Pioli rozgoryczony po remisie z Bolonią. "Zapłaciliśmy za naiwność"
Milan z gorzkim posmakiem w ustach po remisie u siebie z Bologną. Rossoneri, po stracie gola na 0:1, byli w stanie odwrócić losy meczu pomimo dwóch niewykorzystanych rzutów karnych.
Ostatecznie gol Riccardo Orsoliniego wyhamował zapędy drużyny Stefano Pioliego przed starciem z Juventusem. "Trzy punkty oznaczałyby podniesienie morale, siedem punktów więcej niż w zeszłym roku, piąte zwycięstwo z rzędu " - przyznał trener Milanu. "Było wiele pozytywnych rzeczy, ale wciąż są aspekty, w których musimy się poprawić. Gdyby mecz zakończył się wynikiem 2:1, wszystko wyglądałoby inaczej pod względem pewności siebie. Jesteśmy ambitni i chcemy dopasować wydajność do wyników. Zapłaciliśmy za naiwność. Remis to nie zwycięstwo, powiedzmy to sobie jasno".

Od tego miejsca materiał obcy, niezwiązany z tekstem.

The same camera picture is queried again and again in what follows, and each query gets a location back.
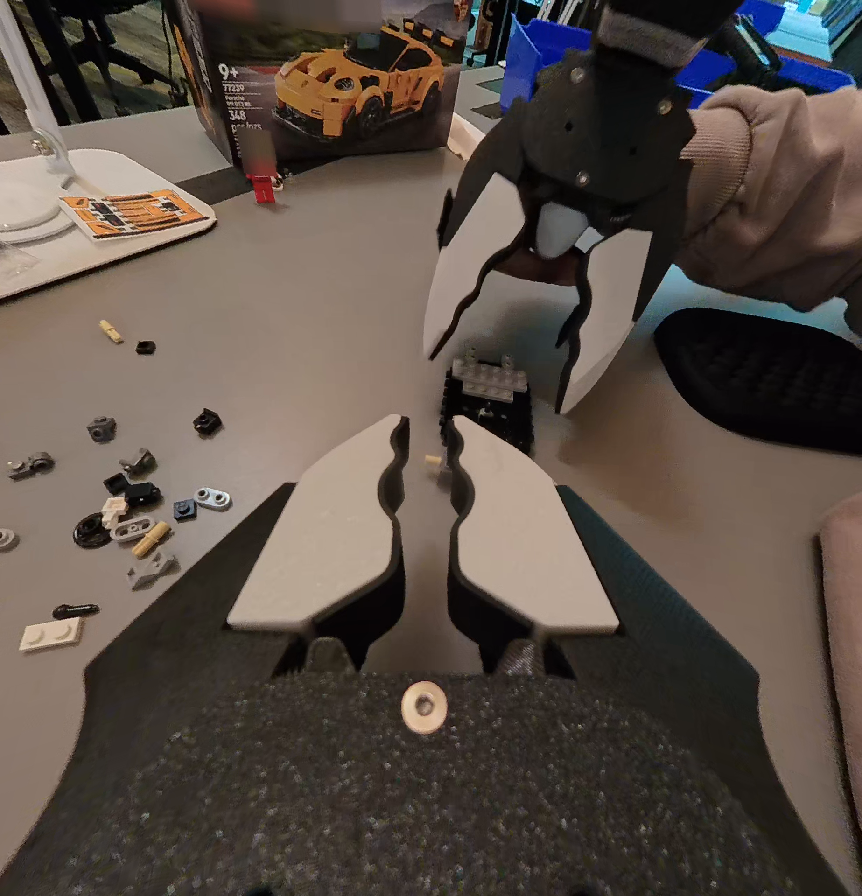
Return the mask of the orange sticker sheet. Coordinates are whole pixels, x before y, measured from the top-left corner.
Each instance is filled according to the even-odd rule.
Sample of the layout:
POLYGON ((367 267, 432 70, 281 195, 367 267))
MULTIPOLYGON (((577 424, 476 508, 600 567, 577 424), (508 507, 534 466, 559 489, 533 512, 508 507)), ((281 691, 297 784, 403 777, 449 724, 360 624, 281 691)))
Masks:
MULTIPOLYGON (((114 151, 69 151, 76 176, 58 196, 60 212, 41 227, 0 239, 40 260, 0 287, 0 300, 198 236, 216 224, 212 207, 143 165, 114 151)), ((0 161, 0 169, 48 185, 40 157, 0 161)))

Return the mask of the scattered small brick pieces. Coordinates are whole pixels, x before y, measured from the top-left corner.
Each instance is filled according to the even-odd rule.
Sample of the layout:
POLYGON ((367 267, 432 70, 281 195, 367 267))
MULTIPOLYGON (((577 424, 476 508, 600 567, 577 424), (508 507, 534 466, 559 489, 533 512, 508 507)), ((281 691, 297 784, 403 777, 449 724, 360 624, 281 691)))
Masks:
MULTIPOLYGON (((209 438, 223 427, 223 421, 217 412, 204 408, 195 417, 192 426, 199 437, 209 438)), ((109 442, 115 435, 115 419, 95 418, 89 423, 88 431, 94 442, 109 442)), ((171 533, 167 522, 155 521, 146 516, 127 519, 130 511, 150 508, 162 501, 160 489, 142 479, 155 464, 153 454, 147 449, 140 450, 132 459, 121 460, 122 473, 104 481, 109 494, 107 501, 99 511, 80 520, 71 534, 74 544, 86 550, 98 549, 108 544, 133 544, 131 557, 138 562, 126 573, 126 581, 133 590, 149 586, 176 562, 174 556, 160 547, 171 533)), ((49 472, 54 466, 55 460, 50 454, 29 455, 23 461, 8 465, 9 478, 12 481, 24 480, 49 472)), ((173 503, 173 520, 193 520, 201 507, 223 511, 231 503, 231 497, 225 491, 202 487, 195 491, 193 498, 173 503)), ((16 532, 0 528, 0 553, 11 550, 18 541, 16 532)), ((95 604, 61 604, 54 609, 52 621, 26 626, 21 636, 19 652, 42 652, 78 644, 83 619, 98 612, 99 607, 95 604)))

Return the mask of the black office chair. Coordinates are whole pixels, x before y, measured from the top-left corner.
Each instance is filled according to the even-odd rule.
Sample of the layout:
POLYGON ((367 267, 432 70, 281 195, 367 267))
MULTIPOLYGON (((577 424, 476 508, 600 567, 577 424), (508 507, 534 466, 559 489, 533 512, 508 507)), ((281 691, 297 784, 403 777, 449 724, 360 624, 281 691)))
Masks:
POLYGON ((94 93, 83 75, 85 65, 98 71, 113 110, 120 116, 132 112, 124 105, 113 68, 135 75, 143 87, 161 85, 167 89, 171 108, 189 105, 187 76, 178 68, 177 46, 171 34, 172 17, 167 2, 48 2, 24 1, 19 6, 27 15, 42 49, 31 51, 34 67, 47 91, 58 81, 70 105, 82 122, 102 118, 94 93), (158 69, 138 56, 120 48, 111 26, 111 19, 134 14, 144 7, 156 11, 160 37, 166 52, 166 63, 158 69))

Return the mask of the blue plastic bin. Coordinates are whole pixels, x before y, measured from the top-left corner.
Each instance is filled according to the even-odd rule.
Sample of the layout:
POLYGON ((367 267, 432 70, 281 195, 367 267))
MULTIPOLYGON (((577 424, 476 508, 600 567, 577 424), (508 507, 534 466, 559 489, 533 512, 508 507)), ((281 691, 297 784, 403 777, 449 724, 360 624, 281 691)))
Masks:
MULTIPOLYGON (((849 73, 779 55, 763 35, 764 30, 778 24, 778 16, 756 13, 754 7, 754 2, 743 4, 725 35, 699 51, 677 76, 678 84, 691 95, 691 108, 730 84, 749 84, 769 91, 798 88, 807 95, 855 85, 849 73)), ((509 39, 500 99, 503 112, 518 98, 531 99, 538 74, 559 63, 568 50, 589 50, 592 33, 542 19, 522 25, 513 18, 509 39)))

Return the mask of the black toy car box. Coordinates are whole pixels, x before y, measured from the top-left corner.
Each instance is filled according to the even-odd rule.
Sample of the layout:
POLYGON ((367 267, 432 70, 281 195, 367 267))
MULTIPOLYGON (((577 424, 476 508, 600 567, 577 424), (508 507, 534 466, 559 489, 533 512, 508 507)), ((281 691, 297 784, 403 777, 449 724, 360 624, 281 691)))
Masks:
POLYGON ((232 164, 446 146, 470 2, 166 2, 201 126, 232 164))

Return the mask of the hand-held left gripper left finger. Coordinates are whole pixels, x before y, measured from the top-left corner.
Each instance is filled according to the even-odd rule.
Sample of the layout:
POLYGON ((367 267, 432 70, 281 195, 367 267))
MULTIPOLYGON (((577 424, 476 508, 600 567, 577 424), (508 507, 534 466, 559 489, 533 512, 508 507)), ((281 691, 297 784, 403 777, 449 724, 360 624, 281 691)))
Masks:
POLYGON ((324 454, 294 485, 226 617, 232 630, 339 640, 356 668, 399 621, 409 419, 391 414, 324 454))

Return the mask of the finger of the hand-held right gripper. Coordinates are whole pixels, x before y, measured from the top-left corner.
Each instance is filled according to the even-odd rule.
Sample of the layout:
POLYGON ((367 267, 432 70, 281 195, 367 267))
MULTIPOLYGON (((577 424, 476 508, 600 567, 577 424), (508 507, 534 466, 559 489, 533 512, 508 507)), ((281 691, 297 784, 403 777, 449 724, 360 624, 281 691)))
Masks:
POLYGON ((562 370, 556 413, 570 412, 591 391, 629 335, 651 238, 648 230, 623 230, 587 253, 590 308, 571 352, 576 359, 562 370))
POLYGON ((486 275, 516 247, 526 226, 519 189, 493 174, 439 253, 425 307, 424 353, 432 360, 477 299, 486 275))

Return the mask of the clear plastic parts bag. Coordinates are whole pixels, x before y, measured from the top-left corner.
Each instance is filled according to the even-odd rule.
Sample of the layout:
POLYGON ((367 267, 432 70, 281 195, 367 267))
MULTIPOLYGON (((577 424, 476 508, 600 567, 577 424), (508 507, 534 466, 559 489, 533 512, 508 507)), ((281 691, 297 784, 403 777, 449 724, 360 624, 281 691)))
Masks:
POLYGON ((0 287, 39 263, 37 257, 0 239, 0 287))

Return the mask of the black brick chassis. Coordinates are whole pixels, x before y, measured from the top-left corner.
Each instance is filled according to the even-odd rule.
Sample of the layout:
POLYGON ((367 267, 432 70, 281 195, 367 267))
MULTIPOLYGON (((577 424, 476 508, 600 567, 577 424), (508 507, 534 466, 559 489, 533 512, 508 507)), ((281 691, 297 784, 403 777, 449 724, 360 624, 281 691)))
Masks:
POLYGON ((527 374, 512 356, 498 360, 469 347, 456 356, 446 372, 439 429, 447 445, 449 421, 463 416, 526 455, 535 442, 532 395, 527 374))

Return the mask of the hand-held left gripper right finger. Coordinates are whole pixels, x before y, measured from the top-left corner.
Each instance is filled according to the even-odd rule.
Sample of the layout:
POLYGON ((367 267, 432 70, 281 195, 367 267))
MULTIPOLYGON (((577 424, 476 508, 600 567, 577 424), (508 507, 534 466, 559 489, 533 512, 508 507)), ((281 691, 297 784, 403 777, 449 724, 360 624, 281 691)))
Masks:
POLYGON ((610 637, 620 621, 552 478, 466 416, 447 423, 449 619, 494 670, 511 644, 610 637))

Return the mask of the person's right forearm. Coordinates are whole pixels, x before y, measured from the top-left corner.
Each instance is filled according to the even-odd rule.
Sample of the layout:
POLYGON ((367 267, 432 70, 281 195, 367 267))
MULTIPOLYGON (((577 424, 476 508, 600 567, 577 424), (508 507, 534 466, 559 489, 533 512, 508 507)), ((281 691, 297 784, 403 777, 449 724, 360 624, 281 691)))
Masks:
POLYGON ((692 282, 809 312, 844 300, 862 337, 862 88, 722 88, 691 113, 681 247, 692 282))

"Odchodzimy z żalem, że nie wygraliśmy meczu. Pomijając dwa niewykorzystane rzuty karne, udało nam się wyjść na prowadzenie po trudnym meczu. To uczy nas, że nie można tracić uwagi w fazie defensywnej. Widziałem dużo jakości, szkoda, że nie wygraliśmy tego meczu z powodu tak wielu czynników. Giroud i Theo są bardzo dobrymi wykonawcami rzutów karnych, dzisiejszy wieczór nie był dla nich najlepszy pod tym względem. Patrzymy na siebie i wyraźnie nie jesteśmy zadowoleni" - dodał Pioli.
Na koniec trener Rossoneri wypowiedział się na temat bolońskiego talentu Zirkzee. "To świetny zawodnik. Śledzę go od czasów Bayernu Monachium i Parmy. Ma wszystko: budowę ciała i jakość. Leao? Powiedział mi, że chce strzelać kolejne rzuty karne".